Problem statement
Please give the lines below again exactly as they stand, from the one that contains "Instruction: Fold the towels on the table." up to and including the one that contains "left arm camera", leaving all pictures out.

[Records for processing Boundary: Start]

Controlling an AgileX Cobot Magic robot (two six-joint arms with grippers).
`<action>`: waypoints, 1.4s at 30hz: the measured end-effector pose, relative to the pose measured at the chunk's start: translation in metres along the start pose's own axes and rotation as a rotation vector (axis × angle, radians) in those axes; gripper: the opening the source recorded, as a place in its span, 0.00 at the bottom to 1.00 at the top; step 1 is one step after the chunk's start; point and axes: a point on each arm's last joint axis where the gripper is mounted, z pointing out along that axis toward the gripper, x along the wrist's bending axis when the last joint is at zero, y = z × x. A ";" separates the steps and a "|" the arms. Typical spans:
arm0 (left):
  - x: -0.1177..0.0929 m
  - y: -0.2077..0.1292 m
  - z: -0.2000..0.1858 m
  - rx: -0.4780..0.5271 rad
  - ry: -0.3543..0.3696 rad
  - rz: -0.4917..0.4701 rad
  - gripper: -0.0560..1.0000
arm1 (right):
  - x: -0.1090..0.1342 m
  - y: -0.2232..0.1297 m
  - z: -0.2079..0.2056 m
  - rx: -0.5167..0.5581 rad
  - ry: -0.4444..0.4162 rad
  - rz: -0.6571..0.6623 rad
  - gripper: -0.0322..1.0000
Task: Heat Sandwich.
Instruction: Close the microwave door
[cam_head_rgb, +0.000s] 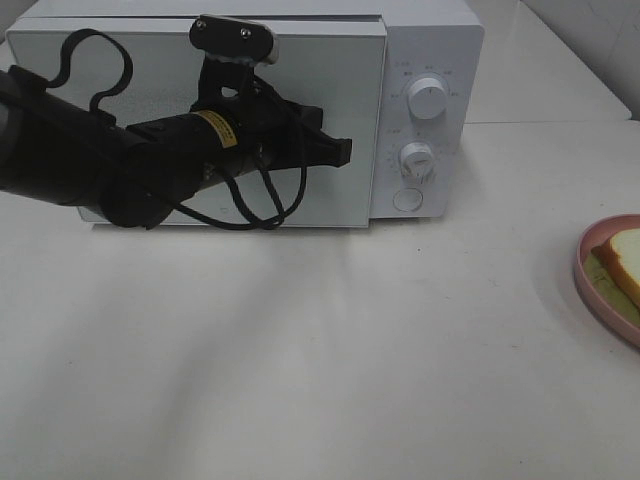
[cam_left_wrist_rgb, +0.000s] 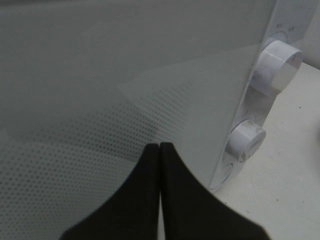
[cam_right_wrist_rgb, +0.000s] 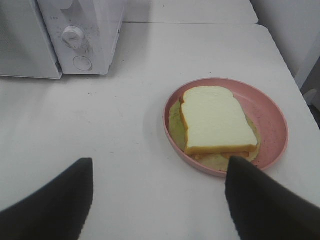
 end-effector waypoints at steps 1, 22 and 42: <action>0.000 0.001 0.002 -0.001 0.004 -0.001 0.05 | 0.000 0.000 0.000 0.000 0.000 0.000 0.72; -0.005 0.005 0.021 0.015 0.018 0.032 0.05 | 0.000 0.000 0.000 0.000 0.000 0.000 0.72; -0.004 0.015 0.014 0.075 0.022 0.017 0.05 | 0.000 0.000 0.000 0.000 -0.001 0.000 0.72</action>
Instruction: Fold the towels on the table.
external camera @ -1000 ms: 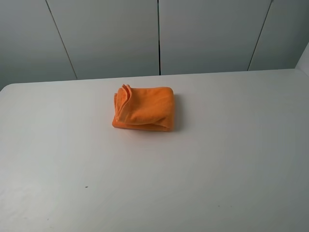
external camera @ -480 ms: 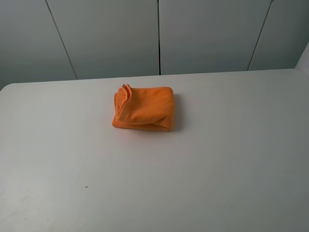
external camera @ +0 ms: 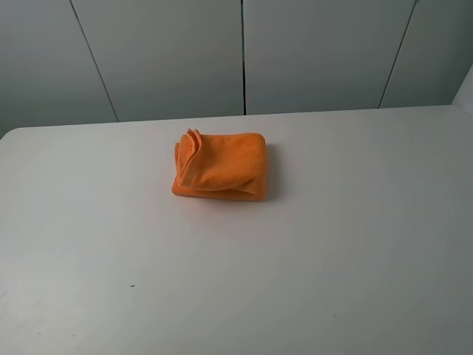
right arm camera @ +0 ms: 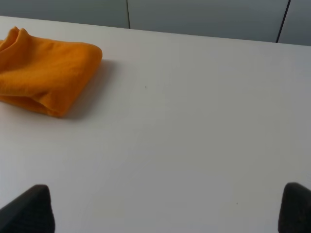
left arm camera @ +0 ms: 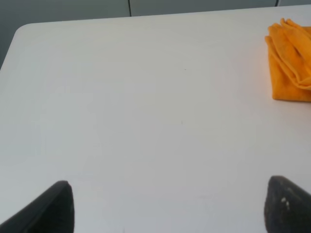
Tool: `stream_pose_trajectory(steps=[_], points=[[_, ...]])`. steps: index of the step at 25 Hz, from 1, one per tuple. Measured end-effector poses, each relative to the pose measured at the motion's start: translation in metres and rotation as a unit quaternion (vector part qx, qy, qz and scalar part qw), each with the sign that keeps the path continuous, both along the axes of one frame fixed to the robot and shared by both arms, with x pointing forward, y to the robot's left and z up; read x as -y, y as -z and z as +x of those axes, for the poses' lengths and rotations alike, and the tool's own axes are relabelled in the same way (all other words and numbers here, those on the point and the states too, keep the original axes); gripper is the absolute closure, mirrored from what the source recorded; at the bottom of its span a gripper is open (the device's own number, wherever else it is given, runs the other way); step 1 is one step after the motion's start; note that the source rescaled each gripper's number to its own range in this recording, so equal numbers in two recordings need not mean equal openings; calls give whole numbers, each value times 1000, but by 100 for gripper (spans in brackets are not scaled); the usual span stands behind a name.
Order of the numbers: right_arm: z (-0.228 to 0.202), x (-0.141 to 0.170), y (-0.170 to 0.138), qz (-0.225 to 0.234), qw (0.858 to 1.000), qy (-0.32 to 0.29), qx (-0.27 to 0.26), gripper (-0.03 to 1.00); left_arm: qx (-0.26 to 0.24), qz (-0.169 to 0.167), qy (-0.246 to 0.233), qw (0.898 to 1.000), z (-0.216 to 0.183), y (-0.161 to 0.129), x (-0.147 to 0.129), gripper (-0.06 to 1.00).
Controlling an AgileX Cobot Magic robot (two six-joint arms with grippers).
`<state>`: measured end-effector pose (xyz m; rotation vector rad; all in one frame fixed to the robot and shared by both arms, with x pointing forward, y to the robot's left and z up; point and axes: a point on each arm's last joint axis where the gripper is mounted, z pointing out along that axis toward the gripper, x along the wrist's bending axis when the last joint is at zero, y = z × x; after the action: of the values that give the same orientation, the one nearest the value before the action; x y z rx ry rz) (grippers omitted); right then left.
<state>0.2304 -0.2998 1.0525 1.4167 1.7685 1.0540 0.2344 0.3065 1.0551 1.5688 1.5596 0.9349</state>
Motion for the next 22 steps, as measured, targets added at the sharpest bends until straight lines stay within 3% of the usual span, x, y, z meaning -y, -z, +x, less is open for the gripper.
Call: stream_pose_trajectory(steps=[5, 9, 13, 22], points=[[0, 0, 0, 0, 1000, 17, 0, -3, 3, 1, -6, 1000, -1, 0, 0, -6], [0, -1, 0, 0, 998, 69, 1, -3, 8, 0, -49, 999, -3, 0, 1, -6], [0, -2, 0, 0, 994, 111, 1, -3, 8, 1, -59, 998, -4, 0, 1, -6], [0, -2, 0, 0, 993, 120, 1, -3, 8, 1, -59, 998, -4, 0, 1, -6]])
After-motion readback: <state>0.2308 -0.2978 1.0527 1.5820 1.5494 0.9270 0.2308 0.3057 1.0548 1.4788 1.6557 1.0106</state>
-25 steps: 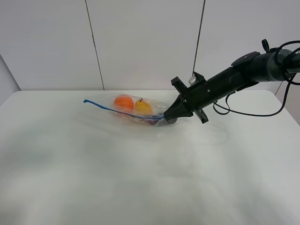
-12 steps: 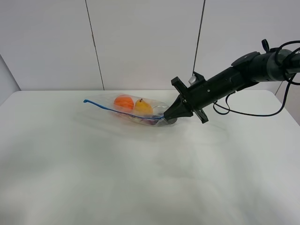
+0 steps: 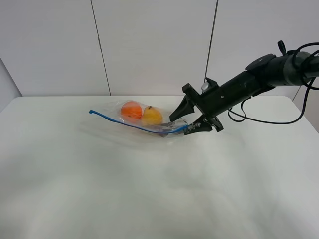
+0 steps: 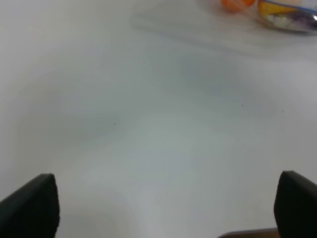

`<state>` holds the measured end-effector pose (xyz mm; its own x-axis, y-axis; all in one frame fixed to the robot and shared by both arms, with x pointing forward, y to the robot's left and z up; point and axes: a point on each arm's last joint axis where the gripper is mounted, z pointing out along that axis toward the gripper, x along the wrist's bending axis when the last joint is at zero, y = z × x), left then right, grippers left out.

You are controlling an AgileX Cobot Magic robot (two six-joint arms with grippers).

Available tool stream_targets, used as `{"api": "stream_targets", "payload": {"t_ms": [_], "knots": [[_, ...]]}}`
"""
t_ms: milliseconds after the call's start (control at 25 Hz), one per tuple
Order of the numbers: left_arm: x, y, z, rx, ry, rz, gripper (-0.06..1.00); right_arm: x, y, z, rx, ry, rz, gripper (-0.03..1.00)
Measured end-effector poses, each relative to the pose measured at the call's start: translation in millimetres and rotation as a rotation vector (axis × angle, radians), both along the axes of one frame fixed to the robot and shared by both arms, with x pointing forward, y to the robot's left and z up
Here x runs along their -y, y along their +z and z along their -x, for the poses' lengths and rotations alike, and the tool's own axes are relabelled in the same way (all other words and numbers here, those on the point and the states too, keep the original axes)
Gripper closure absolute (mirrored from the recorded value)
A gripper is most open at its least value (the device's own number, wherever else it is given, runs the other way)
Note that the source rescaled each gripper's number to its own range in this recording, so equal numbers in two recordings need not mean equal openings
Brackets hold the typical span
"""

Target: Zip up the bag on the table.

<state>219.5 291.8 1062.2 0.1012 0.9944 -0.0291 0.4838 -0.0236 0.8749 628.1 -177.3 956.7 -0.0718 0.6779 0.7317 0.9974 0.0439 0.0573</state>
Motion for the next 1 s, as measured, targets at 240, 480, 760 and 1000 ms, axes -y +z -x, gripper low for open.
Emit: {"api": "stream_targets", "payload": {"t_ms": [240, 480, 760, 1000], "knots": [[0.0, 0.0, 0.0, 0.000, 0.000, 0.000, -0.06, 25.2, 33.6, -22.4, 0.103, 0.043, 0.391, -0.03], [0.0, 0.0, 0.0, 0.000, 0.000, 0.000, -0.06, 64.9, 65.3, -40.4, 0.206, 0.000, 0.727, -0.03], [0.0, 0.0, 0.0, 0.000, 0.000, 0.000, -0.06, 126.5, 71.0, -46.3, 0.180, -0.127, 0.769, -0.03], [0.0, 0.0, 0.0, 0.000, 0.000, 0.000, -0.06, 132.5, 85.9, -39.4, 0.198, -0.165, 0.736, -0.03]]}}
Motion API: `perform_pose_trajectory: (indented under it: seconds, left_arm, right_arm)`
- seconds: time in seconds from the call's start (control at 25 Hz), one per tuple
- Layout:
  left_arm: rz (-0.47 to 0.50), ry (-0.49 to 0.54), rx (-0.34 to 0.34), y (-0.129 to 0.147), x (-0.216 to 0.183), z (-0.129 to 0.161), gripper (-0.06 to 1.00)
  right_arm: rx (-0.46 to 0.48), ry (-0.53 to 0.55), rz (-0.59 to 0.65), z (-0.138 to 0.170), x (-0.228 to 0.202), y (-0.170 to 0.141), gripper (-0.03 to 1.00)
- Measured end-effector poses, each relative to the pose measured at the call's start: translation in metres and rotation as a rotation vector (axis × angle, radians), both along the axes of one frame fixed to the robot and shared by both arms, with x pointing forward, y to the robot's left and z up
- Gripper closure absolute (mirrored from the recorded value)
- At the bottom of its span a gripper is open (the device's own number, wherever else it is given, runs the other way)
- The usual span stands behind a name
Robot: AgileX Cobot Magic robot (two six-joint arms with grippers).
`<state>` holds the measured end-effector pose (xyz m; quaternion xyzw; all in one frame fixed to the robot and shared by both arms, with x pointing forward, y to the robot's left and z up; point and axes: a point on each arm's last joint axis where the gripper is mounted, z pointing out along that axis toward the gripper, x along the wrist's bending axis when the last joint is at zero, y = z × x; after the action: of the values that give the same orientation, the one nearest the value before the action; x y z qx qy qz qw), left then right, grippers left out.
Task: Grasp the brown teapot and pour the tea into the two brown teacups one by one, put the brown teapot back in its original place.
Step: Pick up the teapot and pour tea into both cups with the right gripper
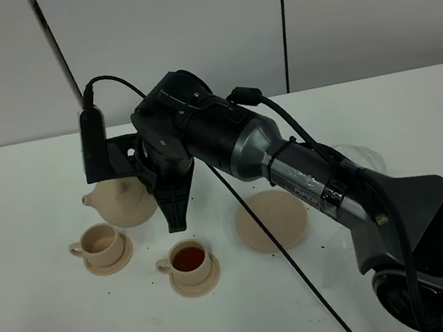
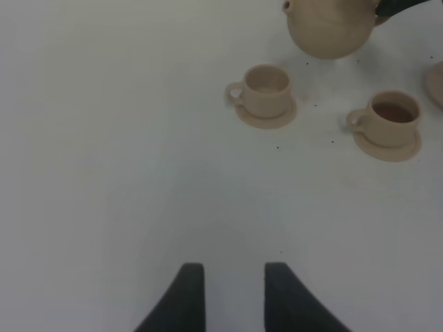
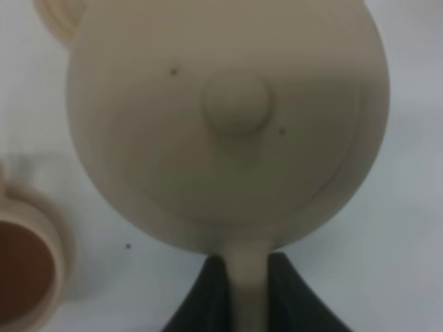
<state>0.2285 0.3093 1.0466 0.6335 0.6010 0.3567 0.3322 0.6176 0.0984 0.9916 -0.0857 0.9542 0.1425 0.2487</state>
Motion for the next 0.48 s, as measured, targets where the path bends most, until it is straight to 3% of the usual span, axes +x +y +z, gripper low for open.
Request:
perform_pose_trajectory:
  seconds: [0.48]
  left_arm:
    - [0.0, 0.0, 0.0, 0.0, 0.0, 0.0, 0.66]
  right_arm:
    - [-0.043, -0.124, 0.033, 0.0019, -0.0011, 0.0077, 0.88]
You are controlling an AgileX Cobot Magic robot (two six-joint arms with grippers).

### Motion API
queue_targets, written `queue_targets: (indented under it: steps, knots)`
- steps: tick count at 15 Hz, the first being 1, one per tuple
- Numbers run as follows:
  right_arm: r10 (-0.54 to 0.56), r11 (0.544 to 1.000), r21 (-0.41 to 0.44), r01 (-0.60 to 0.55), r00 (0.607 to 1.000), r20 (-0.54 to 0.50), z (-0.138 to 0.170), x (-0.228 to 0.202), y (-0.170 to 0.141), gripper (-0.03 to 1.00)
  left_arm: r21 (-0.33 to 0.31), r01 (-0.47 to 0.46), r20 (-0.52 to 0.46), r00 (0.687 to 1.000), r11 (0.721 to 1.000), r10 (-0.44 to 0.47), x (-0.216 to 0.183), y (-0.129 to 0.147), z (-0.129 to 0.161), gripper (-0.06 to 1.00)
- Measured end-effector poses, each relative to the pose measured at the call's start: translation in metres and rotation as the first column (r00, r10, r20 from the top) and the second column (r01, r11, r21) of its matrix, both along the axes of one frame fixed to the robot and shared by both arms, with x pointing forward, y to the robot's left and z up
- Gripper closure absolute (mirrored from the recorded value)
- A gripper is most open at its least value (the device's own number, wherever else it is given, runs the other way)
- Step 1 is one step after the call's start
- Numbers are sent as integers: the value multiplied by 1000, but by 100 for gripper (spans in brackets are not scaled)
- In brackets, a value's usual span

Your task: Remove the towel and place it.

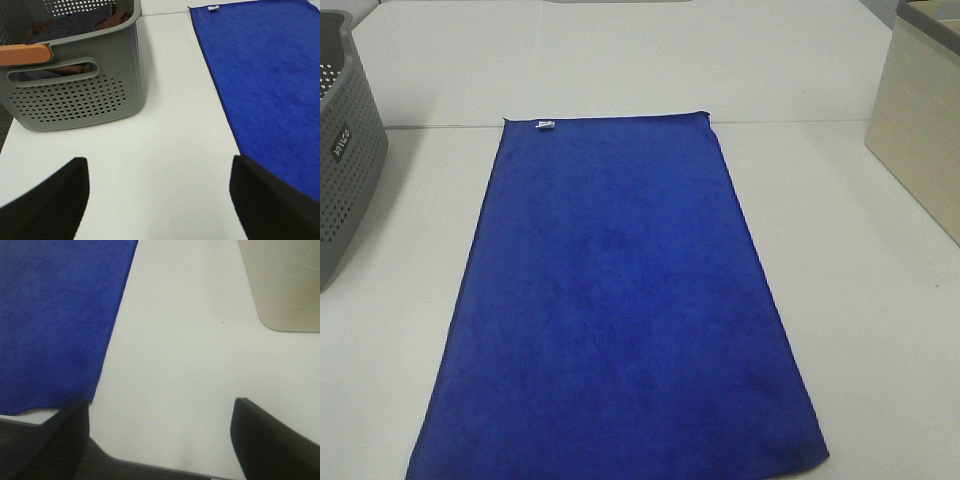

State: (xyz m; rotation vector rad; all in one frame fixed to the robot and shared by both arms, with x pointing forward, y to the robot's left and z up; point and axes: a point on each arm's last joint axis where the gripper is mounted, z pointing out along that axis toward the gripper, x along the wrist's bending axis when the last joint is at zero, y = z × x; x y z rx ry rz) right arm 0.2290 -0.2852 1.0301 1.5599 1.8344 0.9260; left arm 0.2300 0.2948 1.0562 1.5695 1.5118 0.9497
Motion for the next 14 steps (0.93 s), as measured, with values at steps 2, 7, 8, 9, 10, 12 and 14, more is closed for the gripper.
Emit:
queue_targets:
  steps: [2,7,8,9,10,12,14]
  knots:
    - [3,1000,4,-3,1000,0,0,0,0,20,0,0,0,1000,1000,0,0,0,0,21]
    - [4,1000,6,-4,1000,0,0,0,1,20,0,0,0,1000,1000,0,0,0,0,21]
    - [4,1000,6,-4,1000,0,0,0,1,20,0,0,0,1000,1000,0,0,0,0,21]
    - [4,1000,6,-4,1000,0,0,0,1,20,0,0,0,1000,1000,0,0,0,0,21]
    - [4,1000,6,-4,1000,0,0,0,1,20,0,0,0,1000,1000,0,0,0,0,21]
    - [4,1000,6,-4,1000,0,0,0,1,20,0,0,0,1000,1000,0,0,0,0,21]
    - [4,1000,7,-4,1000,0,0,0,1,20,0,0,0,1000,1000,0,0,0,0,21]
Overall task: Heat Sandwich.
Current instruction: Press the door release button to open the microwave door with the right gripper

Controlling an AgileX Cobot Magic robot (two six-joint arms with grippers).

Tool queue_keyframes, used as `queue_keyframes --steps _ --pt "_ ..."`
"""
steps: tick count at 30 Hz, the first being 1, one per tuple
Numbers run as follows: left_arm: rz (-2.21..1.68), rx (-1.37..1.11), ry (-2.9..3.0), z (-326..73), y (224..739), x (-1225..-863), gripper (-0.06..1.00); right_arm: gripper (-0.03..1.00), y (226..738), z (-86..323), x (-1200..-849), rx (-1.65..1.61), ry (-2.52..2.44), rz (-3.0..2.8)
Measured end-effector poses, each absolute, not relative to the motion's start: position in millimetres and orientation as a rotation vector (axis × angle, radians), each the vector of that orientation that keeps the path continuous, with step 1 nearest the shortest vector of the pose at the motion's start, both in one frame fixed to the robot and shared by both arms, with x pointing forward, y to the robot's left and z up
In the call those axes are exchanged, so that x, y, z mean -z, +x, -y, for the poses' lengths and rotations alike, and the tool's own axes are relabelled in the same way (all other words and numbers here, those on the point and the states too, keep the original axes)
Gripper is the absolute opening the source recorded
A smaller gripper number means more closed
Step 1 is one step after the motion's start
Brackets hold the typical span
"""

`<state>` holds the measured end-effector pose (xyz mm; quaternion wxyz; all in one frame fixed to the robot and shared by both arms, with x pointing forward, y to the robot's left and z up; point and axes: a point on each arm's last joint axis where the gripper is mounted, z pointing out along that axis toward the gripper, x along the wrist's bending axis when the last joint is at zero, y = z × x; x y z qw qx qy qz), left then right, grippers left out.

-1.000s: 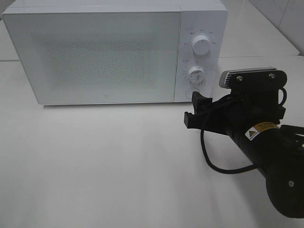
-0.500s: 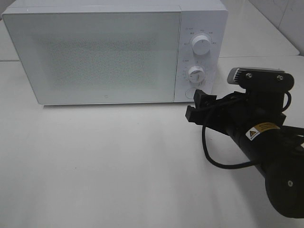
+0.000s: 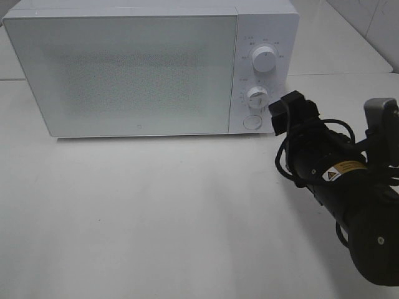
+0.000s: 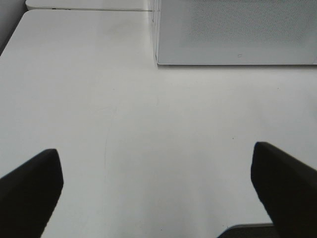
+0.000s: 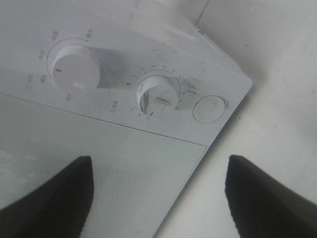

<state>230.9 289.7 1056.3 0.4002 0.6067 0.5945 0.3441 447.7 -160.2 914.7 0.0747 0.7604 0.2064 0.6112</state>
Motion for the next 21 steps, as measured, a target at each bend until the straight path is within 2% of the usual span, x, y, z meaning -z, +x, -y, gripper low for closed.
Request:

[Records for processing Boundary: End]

The answer
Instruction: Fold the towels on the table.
external camera @ -1000 ms: 
external camera @ -480 ms: 
external camera @ +0 ms: 
right arm camera @ +0 ms: 
left arm camera @ +0 ms: 

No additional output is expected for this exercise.